▶ _Task_
Give back every line of the data, word for word.

** Opening Supplied material block **

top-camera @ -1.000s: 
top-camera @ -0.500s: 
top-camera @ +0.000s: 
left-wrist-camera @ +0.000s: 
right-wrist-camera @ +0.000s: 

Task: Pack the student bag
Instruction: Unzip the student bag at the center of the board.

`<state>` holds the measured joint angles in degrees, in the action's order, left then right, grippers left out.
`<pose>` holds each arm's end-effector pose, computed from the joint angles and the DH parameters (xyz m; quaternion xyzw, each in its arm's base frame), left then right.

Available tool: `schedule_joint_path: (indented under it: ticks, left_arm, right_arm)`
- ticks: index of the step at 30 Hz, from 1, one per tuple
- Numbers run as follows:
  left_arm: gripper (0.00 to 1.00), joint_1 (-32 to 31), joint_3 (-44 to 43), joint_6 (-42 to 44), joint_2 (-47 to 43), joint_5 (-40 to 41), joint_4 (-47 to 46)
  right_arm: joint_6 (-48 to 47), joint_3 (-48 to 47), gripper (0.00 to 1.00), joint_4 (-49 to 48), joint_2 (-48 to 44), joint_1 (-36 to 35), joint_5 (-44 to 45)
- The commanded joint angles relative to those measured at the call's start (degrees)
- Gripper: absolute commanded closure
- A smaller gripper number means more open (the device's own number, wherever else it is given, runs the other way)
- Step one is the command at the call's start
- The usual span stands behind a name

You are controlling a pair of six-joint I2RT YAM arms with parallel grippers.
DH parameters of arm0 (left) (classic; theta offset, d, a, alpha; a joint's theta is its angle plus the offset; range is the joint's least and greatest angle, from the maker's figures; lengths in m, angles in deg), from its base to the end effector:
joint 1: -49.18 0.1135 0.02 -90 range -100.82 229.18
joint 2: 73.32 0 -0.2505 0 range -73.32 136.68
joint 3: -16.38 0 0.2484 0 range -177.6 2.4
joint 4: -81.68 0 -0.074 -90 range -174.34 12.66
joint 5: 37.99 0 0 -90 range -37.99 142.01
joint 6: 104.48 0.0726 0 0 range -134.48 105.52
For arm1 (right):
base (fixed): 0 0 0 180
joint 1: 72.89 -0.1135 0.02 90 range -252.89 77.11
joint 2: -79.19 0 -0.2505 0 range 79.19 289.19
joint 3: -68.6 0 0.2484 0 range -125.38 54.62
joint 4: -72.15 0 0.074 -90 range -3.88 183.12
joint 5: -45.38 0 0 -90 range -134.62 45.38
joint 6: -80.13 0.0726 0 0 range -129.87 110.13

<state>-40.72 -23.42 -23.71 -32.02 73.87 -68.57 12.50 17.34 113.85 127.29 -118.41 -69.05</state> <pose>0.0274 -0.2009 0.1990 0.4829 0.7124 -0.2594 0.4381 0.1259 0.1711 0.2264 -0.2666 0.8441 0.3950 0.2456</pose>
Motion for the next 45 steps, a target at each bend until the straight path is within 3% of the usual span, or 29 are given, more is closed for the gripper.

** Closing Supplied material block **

▶ _Output for this exercise_
top-camera @ -1.000s: 
top-camera @ -0.500s: 
top-camera @ +0.000s: 
left-wrist-camera @ +0.000s: 
right-wrist-camera @ +0.000s: 

Task: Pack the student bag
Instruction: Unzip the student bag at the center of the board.

`<state>` holds the measured joint angles in degrees, in the action's order, left then right, grippers left out.
`<pose>` holds each arm's end-effector pose, computed from the joint angles and the DH parameters (xyz m; quaternion xyzw, each in its arm's base frame), left then right.

Available tool: `schedule_joint_path: (indented under it: ticks, left_arm, right_arm)`
- ticks: index of the step at 30 Hz, from 1, one per tuple
- Numbers run as follows:
  left_arm: gripper (0.00 to 1.00), joint_1 (-32 to 31), joint_3 (-44 to 43), joint_6 (-42 to 44), joint_2 (-47 to 43), joint_5 (-40 to 41), joint_4 (-47 to 46)
  right_arm: joint_6 (-48 to 47), joint_3 (-48 to 47), gripper (0.00 to 1.00), joint_4 (-49 to 48), joint_2 (-48 to 44), joint_1 (-36 to 35), joint_5 (-44 to 45)
- The commanded joint angles relative to those measured at the call's start (degrees)
- Gripper: absolute commanded closure
- A smaller gripper number means more open (the device's own number, wherever else it is given, runs the other way)
- Step one is the command at the call's start
- The usual span stands behind a name

You are controlling a pair of six-joint I2RT YAM arms with parallel grippers.
DH parameters of arm0 (left) (classic; theta offset, d, a, alpha; a joint's theta is its angle plus the offset; range is the joint's least and greatest angle, from the maker's figures; lengths in m, angles in deg), from its base to the end effector:
joint 1: -49.18 0.1135 0.02 -90 range -100.82 229.18
joint 2: 73.32 0 -0.2505 0 range -73.32 136.68
joint 3: -16.38 0 0.2484 0 range -177.6 2.4
joint 4: -81.68 0 -0.074 -90 range -174.34 12.66
joint 5: 37.99 0 0 -90 range -37.99 142.01
joint 6: 104.48 0.0726 0 0 range -134.48 105.52
For arm1 (right):
base (fixed): 0 0 0 180
joint 1: 72.89 -0.1135 0.02 90 range -252.89 77.11
joint 2: -79.19 0 -0.2505 0 range 79.19 289.19
joint 3: -68.6 0 0.2484 0 range -125.38 54.62
joint 4: -72.15 0 0.074 -90 range -3.88 183.12
joint 5: -45.38 0 0 -90 range -134.62 45.38
joint 6: -80.13 0.0726 0 0 range -129.87 110.13

<state>-40.72 -23.42 -23.71 -32.02 73.87 -68.57 12.50 17.34 113.85 127.29 -118.41 -69.05</state> <pose>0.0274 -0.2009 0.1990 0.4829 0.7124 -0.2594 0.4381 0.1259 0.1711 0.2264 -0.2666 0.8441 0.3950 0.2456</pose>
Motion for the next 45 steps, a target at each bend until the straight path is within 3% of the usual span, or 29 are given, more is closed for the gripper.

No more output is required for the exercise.